(Aim of the task)
Retype exactly, and only, the lines from the one that contains "Query: **blue cloth**" through the final line of the entries.

(Source information)
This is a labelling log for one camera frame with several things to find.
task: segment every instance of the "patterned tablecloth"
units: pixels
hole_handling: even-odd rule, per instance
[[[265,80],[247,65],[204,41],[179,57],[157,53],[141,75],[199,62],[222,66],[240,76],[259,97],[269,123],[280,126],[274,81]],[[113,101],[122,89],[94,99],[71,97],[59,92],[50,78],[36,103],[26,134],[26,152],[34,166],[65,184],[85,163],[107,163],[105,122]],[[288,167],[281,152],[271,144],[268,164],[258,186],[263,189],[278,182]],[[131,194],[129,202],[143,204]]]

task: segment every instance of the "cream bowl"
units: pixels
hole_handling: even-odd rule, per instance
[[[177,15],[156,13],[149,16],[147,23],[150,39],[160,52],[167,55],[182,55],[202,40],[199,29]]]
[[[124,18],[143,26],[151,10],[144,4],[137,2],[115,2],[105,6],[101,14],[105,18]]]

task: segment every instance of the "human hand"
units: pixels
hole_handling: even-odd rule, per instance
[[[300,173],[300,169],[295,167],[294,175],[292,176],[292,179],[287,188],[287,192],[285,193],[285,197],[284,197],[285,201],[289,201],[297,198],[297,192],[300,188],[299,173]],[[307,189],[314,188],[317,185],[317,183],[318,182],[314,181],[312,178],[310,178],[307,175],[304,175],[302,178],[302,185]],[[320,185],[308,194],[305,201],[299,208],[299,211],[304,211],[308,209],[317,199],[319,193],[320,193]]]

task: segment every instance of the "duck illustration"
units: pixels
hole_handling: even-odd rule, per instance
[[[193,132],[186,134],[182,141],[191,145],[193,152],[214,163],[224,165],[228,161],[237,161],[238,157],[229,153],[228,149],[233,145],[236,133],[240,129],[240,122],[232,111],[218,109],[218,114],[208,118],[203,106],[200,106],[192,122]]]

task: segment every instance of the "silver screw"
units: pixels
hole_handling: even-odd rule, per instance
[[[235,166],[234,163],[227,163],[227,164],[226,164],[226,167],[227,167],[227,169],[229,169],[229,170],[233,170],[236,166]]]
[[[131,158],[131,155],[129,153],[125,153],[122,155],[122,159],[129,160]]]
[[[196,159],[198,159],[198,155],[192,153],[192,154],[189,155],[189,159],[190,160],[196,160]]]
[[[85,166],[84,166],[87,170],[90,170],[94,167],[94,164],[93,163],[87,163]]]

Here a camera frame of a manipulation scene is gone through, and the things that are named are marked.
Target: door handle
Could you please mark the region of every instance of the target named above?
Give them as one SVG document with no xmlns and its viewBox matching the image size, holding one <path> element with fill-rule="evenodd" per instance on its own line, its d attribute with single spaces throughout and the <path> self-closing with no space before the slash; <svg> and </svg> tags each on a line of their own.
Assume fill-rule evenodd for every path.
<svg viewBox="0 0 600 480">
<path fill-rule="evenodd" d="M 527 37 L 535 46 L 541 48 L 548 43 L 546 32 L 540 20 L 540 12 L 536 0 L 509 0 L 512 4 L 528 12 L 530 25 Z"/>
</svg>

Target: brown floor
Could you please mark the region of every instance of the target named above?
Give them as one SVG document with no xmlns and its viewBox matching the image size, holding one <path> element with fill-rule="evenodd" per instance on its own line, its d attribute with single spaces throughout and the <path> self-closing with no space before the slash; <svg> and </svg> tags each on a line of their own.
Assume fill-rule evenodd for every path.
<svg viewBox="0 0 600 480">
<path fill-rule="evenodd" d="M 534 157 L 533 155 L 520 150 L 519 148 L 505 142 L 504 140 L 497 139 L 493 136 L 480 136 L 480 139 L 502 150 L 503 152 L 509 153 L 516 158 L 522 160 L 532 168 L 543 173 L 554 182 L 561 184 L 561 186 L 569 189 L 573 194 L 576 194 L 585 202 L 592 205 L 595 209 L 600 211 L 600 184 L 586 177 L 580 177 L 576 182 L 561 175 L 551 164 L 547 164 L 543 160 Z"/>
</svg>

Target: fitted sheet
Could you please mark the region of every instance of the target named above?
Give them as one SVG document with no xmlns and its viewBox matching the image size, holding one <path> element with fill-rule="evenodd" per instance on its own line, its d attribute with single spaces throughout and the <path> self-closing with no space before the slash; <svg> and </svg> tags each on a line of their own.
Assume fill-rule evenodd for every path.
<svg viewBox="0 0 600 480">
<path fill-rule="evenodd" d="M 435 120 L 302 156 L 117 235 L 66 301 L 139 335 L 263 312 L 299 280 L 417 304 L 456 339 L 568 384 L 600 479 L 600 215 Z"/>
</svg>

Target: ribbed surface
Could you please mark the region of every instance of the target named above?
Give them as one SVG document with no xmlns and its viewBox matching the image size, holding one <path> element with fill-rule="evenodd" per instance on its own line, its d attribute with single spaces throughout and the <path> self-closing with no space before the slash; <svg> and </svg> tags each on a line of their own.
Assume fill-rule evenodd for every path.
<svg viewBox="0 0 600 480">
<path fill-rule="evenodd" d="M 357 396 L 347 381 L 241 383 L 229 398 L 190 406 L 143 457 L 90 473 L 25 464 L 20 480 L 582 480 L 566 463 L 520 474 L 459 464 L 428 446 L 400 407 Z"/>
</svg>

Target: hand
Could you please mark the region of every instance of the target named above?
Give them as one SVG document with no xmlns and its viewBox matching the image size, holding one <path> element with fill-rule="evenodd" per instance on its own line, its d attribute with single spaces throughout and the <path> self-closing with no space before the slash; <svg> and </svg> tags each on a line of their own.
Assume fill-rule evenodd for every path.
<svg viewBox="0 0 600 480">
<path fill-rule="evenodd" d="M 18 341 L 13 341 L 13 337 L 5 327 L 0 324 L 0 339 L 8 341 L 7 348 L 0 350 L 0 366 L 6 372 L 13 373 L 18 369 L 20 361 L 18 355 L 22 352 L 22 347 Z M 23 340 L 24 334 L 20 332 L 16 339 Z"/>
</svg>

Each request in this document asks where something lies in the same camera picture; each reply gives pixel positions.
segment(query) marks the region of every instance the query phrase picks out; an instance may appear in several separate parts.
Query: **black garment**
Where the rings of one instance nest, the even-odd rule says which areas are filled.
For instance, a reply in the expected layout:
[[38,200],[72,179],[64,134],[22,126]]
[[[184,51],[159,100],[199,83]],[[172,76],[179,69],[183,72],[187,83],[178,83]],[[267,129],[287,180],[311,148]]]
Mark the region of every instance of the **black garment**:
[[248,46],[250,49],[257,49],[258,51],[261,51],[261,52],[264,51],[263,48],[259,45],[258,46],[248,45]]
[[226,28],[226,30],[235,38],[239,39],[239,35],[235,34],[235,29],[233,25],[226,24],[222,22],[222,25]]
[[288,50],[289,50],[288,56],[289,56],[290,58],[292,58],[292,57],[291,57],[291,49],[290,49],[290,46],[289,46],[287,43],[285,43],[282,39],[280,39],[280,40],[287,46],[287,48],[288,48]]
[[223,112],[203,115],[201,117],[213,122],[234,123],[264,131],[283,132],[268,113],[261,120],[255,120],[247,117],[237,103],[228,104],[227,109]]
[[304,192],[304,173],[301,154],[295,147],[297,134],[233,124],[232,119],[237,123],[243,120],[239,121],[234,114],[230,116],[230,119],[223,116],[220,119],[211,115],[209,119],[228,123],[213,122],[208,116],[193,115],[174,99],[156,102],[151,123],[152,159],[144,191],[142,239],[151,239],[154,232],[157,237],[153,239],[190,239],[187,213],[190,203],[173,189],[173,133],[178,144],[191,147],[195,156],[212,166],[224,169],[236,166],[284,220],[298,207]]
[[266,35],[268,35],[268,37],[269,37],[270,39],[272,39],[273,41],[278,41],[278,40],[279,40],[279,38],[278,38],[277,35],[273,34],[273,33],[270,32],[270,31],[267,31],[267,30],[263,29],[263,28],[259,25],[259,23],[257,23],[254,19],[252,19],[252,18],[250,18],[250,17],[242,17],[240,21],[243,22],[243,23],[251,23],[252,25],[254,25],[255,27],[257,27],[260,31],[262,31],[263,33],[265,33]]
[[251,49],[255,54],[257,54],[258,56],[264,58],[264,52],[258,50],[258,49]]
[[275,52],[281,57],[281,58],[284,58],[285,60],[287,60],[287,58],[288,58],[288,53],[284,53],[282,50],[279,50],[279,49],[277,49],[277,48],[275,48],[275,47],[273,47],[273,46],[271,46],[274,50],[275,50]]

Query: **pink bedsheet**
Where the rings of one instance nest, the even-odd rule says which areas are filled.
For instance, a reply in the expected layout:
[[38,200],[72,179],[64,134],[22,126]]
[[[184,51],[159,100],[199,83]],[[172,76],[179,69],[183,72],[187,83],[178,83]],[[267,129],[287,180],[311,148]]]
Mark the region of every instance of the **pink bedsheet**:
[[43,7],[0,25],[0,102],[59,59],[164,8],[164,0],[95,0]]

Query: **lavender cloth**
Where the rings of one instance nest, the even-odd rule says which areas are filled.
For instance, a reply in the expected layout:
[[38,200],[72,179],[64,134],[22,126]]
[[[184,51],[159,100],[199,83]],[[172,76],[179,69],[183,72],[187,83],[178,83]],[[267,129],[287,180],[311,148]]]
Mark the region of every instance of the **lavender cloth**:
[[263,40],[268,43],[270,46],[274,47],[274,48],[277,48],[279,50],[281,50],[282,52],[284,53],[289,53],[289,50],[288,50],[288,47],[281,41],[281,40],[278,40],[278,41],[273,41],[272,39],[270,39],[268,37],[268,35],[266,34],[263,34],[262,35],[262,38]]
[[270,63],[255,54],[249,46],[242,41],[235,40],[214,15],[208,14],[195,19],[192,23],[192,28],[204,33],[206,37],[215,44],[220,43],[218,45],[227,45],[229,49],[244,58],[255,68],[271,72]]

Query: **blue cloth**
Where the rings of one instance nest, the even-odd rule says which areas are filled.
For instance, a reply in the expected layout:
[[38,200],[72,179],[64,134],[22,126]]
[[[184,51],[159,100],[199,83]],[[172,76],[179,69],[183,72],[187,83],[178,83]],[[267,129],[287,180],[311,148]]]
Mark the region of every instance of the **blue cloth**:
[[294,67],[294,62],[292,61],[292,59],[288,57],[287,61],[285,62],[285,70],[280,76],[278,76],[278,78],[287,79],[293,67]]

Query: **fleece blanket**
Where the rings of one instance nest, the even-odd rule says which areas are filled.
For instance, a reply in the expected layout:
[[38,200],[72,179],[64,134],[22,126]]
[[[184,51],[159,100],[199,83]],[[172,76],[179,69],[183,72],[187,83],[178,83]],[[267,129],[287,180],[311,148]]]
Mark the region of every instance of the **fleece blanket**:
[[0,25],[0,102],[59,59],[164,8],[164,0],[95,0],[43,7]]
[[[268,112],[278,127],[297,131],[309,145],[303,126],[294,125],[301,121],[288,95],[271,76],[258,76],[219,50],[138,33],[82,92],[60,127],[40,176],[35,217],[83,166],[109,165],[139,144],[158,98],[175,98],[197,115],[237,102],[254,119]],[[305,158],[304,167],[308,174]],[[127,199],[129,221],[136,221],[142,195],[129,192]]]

(The completed task)
Query: **blue cloth**
Where the rings of one instance nest, the even-odd rule says which areas are filled.
For instance, a reply in the expected layout:
[[38,200],[72,179],[64,134],[22,126]]
[[[184,51],[159,100],[199,83]],[[172,76],[179,69],[183,72],[187,83],[178,83]],[[267,129],[287,180],[311,148]]]
Mark the region of every instance of the **blue cloth**:
[[294,67],[294,62],[292,61],[292,59],[288,57],[287,61],[285,62],[285,70],[280,76],[278,76],[278,78],[287,79],[293,67]]

Query: **fleece blanket**
Where the rings of one instance nest, the even-odd rule says which areas are filled.
For instance, a reply in the expected layout:
[[38,200],[72,179],[64,134],[22,126]]
[[[184,51],[159,100],[199,83]],[[172,76],[179,69],[183,72],[187,83],[178,83]],[[267,129],[287,180],[311,148]]]
Mark the region of every instance of the **fleece blanket**:
[[0,25],[0,102],[59,59],[164,8],[164,0],[95,0],[43,7]]
[[[268,112],[278,127],[297,131],[309,145],[303,126],[294,125],[301,121],[288,95],[271,76],[258,76],[219,50],[138,33],[82,92],[60,127],[40,176],[35,217],[83,166],[109,165],[139,144],[158,98],[175,98],[197,115],[237,102],[254,119]],[[305,158],[304,167],[308,174]],[[127,199],[129,221],[136,221],[142,195],[129,192]]]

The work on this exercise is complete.